INSTRUCTIONS TO FOLLOW: Would you copy exactly the lines in the data below from the one that has "My team needs the bounding boxes of the left gripper left" through the one that has "What follows is", dropping any pictures?

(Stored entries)
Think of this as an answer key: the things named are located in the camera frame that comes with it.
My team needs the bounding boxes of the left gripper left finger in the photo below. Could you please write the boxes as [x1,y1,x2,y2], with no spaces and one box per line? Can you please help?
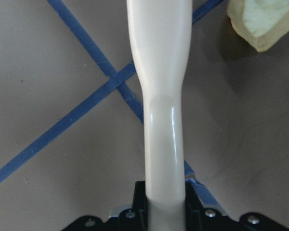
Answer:
[63,181,147,231]

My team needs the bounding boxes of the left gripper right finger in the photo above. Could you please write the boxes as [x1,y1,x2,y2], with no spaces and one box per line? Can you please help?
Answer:
[185,182,289,231]

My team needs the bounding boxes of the beige brush black bristles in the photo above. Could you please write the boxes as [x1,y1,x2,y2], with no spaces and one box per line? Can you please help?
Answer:
[127,0,193,231]

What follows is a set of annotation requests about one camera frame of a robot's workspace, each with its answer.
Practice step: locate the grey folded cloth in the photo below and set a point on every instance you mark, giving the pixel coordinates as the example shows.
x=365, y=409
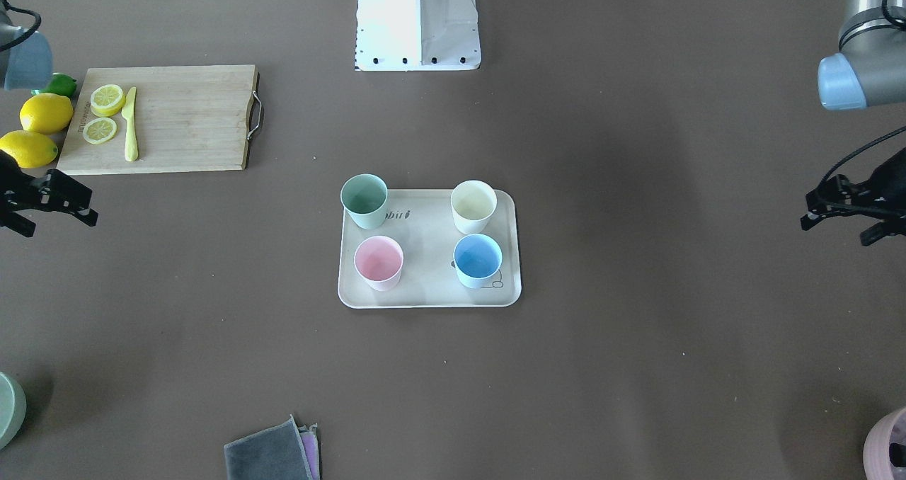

FINISHED EXERCISE:
My team needs the bounding boxes of the left gripper left finger in the photo below. Could you please write the boxes as [x1,y1,x2,y2], with no spaces and one box per line? Can you please help?
Answer:
[63,181,147,231]

My team needs the bounding boxes of the left gripper right finger in the photo above. Could you please write the boxes as [x1,y1,x2,y2], with no spaces and one box per line? Can you please help?
Answer:
[185,182,289,231]

My team needs the bounding boxes of the beige brush black bristles in the photo above. Could you please write the boxes as [x1,y1,x2,y2], with no spaces and one box per line? Can you please help?
Answer:
[127,0,193,231]

What follows is a set of annotation requests about one camera frame of a robot's workspace, each with its answer.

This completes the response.